Schrumpfen die Süßwasserreserven, steht nicht nur weniger Trinkwasser zur Verfügung, auch Industrie und Landwirtschaft würde es an Wasser fehlen.

"Wir haben auch sehr wichtige, kritische Umweltzonen in Küstengebieten", so die Forscherin weiter. "Bäume nehmen das Salzwasser über ihre Wurzeln auf, sie werden weiß und sterben ab." Das kann fast gespenstisch aussehen, "Geisterwälder" werden die toten Bäume deshalb auch genannt.

Und die gibt es schon heute, "häufig an Orten, die sehr tief liegen, wie zum Beispiel in Delaware und Maryland in den USA", sagt Adams. "Es gibt Feuchtgebiete, die komplett zusammenbrechen. Alles, was eigentlich feucht und brackig sein sollte, ist dann voll mit Salz, sodass die Vegetation nicht mehr mithalten kann", schildert sie. So sterben ganze Ökosysteme.

Regional anpassbares Open-Source-Modell 

Das salzhaltige Wasser greift aber auch die Infrastruktur an und beschädigt Gebäudefundamente, Abwasserkanäle und Rohrleitungen.
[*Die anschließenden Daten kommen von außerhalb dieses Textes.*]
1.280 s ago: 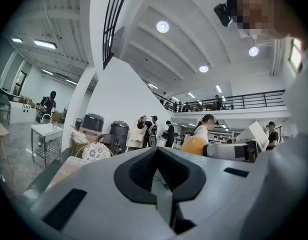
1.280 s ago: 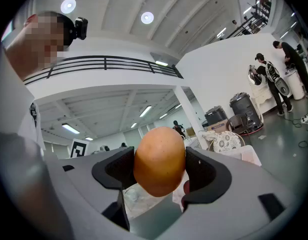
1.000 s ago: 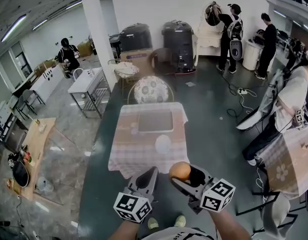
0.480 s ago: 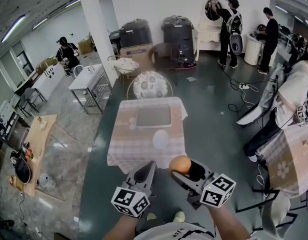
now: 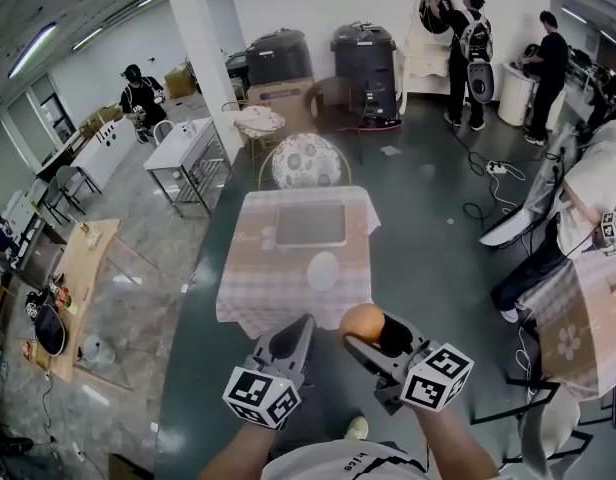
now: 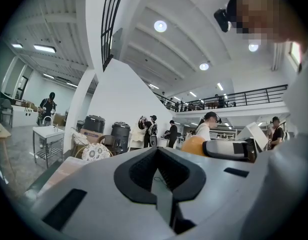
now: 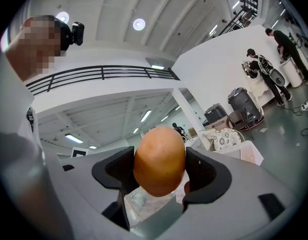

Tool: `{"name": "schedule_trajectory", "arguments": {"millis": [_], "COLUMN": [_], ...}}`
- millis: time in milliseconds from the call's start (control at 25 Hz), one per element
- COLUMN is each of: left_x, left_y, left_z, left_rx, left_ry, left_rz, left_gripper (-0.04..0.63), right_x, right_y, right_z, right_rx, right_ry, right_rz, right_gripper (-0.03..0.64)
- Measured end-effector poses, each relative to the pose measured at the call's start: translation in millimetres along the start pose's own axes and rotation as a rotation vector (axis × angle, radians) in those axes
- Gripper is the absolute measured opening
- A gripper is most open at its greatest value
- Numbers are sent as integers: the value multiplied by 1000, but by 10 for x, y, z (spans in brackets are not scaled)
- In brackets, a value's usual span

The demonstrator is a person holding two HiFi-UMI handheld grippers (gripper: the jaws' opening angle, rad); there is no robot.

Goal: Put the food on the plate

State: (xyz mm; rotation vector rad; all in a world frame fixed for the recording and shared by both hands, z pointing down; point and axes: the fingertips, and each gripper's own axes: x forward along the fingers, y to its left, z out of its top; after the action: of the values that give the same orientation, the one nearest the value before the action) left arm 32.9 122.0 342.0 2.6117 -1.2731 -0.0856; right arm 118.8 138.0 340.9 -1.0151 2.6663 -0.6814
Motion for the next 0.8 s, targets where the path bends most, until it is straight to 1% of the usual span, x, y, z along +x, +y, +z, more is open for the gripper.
{"name": "schedule_trajectory", "arguments": {"millis": [200, 440, 640, 800], "left_x": [24, 170, 462, 710], "left_y": [151, 533, 954, 1396], "left_z": [-84, -163, -249, -302], "left_rx": [5, -16, -19, -24], "left_ry": [6, 2, 15, 32], "left_rz": [21, 31, -5, -40], "left_gripper": [6, 6, 6, 6], "right_x": [120, 490, 924, 1377], "right_y": [-125, -310, -620, -920], "right_z": [-111, -245, -313, -471], "right_rx": [34, 60, 64, 66], "right_ry": [25, 63, 86, 125], "right_rz": [-10, -28, -84, -146], "right_gripper": [295, 294, 295, 295]}}
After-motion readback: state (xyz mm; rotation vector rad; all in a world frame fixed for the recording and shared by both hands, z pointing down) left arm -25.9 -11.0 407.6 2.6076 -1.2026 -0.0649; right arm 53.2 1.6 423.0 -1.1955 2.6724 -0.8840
Besonders an dicht besiedelten Küsten wäre das ein Problem.

So fand Adams' Forschungsprojekt in Zusammenarbeit mit dem US-Verteidigungsministerium statt, das über zahlreiche Küstenstandorte verfügt. "Dort stellte man fest, dass Rohrleitungen und Gebäudefundamente beschädigt werden würden. Solche Dinge sieht man aber erst, wenn es zu spät ist", erklärt Adams.

Die Dringlichkeit sei also schwer zu erkennen, aber sie sei da. Deshalb hat sie ein Modell entwickelt, einen Open-Source-Code, den man mit den Daten aus einer bestimmten Region füttern kann.

In ihrer Studie fand Adams' Team heraus, dass das Phänomen der Versalzung ein weltweites Problem sein wird, aber die Ursachen je nach Region variieren. Mit ihrem Modell kann jede Küstenregion ihren eigenen, individuellen Anpassungsplan entwickeln.

 

Dabei müsse jede Region herausfinden, welches Problem überwiege. "Wenn Sie bereits untergehen, dann muss man nicht über Versalzung nachdenken", sagt Adams. Dann muss die Priorität der Küstenschutz sein.

Wenn aber die Versalzung der größte Treiber ist, "dann sollte erst einmal sichergestellt werden, dass das küstennahe Grundwasser geschützt wird". Zum Beispiel könnte es weiter landeinwärts heraufgepumpt werden. Generell sollte der Verbrauch von Grundwasser reduziert und in regenreichen Zeiten eine Reserve für trockenere Perioden angelegt werden.

Vor allem sei es wichtig, das Eindringen des Salzwassers kontinuierlich zu überwachen. Es sollte festgelegt werden, bis zu welchem Punkt an einer Küste sich das Salzwasser nähern darf und ab wann es kritisch wird – für Mensch und Natur.